I think one of the factors that influences how scary I find a paper to approach is the amount of terminology in it that I don’t understand, and I suspect lots of other people feel the same way. I recently did an in-class presentation about a quantum computing paper, and I kicked off the presentation with a screenshot of the abstract, where all of the words I didn’t understand were highlighted. The class (including the professor) laughed, so maybe I was hitting on something there.
I’m a firm believer in exposure reducing fear and expediting learning. When I’m learning something new, my brain first has to get over the feeling of novelty and get comfortable with the new environment before it unfreezes enough to grapple with and internalize the new concepts. I don’t think anyone is going to explicitly tell you to do this, but I think skimming through the abstracts and introductions of related papers (just look through some papers in the citations, lol) without worrying about whether or not you actually understand everything can be helpful.
Sometimes papers will have “preliminaries” or “background” sections; those are gold. The idea is to start getting familiar with the new terminology, and to get a sense of which new terms are the most important for background (hint: they will likely keep showing up across multiple papers), but in a low-key way before diving deep into the main paper. I find that going back to the original paper afterwards will be a lot less terrifying.
I guess this also goes with the standard advice of taking multiple passes to read a paper. The first passes are probably good for familiarizing yourself, and then the subsequent passes are where you go deeper. But I don’t know, I find something about the different perspectives you get from wandering around and looking at different papers to also makes things a bit less scary, though I guess it does really heighten the confusion levels at first.

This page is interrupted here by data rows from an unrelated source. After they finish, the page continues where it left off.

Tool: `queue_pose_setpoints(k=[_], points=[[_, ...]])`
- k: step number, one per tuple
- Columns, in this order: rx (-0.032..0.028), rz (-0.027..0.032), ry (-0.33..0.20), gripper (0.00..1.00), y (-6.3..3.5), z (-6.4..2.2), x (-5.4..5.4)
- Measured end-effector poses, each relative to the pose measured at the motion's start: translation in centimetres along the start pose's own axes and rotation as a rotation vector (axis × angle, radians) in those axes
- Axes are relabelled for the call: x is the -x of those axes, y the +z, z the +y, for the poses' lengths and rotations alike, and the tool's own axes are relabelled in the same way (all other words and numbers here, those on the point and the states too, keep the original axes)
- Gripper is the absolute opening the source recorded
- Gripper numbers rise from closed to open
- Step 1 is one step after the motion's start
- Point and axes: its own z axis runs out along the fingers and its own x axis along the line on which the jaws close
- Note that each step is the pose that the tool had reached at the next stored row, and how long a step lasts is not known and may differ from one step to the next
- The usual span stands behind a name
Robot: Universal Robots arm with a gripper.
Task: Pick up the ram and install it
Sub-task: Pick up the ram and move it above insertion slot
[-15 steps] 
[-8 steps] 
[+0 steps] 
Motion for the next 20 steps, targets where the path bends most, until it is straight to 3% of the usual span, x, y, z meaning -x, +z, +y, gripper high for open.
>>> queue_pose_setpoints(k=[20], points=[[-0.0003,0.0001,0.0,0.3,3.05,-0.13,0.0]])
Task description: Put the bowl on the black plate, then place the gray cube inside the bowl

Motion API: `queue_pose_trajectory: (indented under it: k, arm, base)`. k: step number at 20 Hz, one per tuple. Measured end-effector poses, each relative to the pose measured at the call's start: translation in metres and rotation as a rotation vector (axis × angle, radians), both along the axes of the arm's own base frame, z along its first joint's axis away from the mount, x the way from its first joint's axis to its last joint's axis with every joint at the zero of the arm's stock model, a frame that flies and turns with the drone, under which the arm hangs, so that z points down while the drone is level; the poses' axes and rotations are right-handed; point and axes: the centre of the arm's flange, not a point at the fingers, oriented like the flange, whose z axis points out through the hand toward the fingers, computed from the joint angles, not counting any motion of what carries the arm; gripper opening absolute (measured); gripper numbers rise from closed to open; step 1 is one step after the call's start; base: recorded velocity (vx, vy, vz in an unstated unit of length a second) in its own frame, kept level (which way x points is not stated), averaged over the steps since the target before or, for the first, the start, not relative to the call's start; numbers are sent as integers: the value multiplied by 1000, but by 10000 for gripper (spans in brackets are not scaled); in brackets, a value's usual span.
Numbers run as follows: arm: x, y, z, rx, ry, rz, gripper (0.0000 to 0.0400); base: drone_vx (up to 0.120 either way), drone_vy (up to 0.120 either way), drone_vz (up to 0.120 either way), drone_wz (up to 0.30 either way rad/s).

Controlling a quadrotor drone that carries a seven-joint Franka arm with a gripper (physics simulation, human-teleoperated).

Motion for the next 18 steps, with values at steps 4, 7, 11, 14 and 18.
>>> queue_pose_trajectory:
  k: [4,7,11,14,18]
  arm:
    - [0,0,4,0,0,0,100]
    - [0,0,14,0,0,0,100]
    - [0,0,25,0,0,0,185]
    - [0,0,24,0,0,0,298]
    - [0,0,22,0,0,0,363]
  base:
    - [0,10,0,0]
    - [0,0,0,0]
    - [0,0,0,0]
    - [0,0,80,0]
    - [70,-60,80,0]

6. You will go off on tangents during your research – they can be useful, so do indulge them somewhat, but don’t let them take over your research.
This also goes with the idea that being literate in adjacent topics can be very useful, but when you’re short on time (and you always are), gaining that literacy can quickly become a time sink.
Papers, unlike textbooks, usually don’t even try to pretend to be self-contained documents. They can’t be – how are you supposed to communicate advancements in knowledge if you keep having to spend time and space explaining what’s already known? So while papers might give some sort of introduction, I think that’s mainly done when the authors are introducing new ideas, or possibly when they are heavily borrowing from a different area of research. Otherwise, papers largely assume that you have the same knowledge base as the authors.
Of course, as a random undergrad, I did not come close to having even a fraction of the same background as the authors.
The problem with trying to understand new ideas is that sometimes you need to first understand some adjacent topics for anything to even make sense. Some of this isn’t strictly going to be used: it’s more “cultural” knowledge – but that sort of cultural knowledge can be the difference between actually understanding the idea behind what the author is saying and staring at the page in deep confusion for months. So at first, you might find yourself spending a disproportionate amount of time understanding basics that might not even come up later. For example, I spent quite a bit of time trying to understand approximation algorithms, heuristics, and optimization problems just so I could understand the terminology in the papers I was reading, but I never used the formal definitions or anything like that later.
The trick is figuring out when the tangent has become useless – when you’ve already learned more than enough “background” for what your original goal was and are now just studying the adjacent material for its own sake. Honestly, I am pretty terrible at this. Usually I persist in thinking I haven’t learned enough, but pull myself away from the tangent due to time-constraints, and then only realize in hindsight that maybe I did go deep and could have saved time by switching gears earlier.
The problem is that it’s really hard to tell whether or not the extra knowledge was useful sometimes, and whether or not the extra content you didn’t explicitly need made your life easier in some way.
Ugh, research is messy.